= WHAT YOU ARE ASKED TO DO =
In the listing below, look for "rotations" and copy every line that has it.

= DATA PROVIDED =

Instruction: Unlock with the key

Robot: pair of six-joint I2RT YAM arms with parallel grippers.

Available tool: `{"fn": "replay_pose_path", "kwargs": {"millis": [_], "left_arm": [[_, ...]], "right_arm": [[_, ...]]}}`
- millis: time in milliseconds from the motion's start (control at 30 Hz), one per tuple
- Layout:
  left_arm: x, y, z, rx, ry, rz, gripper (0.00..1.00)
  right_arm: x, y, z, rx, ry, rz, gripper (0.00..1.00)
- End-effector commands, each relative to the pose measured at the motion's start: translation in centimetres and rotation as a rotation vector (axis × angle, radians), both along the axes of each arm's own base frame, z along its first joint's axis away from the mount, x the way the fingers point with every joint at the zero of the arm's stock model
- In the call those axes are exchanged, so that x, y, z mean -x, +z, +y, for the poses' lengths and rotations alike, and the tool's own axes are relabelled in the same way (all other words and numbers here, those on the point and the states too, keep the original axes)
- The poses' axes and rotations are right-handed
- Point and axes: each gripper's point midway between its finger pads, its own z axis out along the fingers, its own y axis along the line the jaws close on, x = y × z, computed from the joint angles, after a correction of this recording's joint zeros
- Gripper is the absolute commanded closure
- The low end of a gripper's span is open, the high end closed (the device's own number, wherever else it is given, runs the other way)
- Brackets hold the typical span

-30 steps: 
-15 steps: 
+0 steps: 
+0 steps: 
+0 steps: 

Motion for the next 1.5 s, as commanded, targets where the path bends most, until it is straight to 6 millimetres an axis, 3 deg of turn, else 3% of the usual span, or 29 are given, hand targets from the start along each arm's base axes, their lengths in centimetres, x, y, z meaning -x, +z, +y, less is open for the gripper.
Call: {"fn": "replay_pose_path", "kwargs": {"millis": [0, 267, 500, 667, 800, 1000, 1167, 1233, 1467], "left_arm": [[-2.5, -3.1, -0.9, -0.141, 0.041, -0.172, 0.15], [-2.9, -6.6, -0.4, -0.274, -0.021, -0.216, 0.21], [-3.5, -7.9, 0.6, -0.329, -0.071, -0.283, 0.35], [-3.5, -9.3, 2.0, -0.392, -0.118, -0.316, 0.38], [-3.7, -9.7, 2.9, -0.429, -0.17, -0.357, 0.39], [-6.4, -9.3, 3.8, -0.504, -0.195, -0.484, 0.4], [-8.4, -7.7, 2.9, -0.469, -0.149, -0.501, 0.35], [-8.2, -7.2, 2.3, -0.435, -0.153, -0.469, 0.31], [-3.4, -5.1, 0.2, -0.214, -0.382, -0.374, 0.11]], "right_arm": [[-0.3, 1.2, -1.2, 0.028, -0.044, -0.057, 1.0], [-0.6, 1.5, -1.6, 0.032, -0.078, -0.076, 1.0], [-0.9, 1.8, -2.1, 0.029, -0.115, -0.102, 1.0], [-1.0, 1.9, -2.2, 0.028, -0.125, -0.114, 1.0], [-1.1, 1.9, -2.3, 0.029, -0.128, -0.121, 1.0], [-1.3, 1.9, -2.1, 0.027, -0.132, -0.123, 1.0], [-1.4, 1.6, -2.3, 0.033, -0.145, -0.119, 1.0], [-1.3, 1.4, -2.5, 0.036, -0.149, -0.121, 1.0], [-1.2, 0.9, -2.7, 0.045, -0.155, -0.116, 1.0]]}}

= ANSWER TO THE EXERCISE =
- In the call those axes are exchanged, so that x, y, z mean -x, +z, +y, for the poses' lengths and rotations alike, and the tool's own axes are relabelled in the same way (all other words and numbers here, those on the point and the states too, keep the original axes)
- The poses' axes and rotations are right-handed

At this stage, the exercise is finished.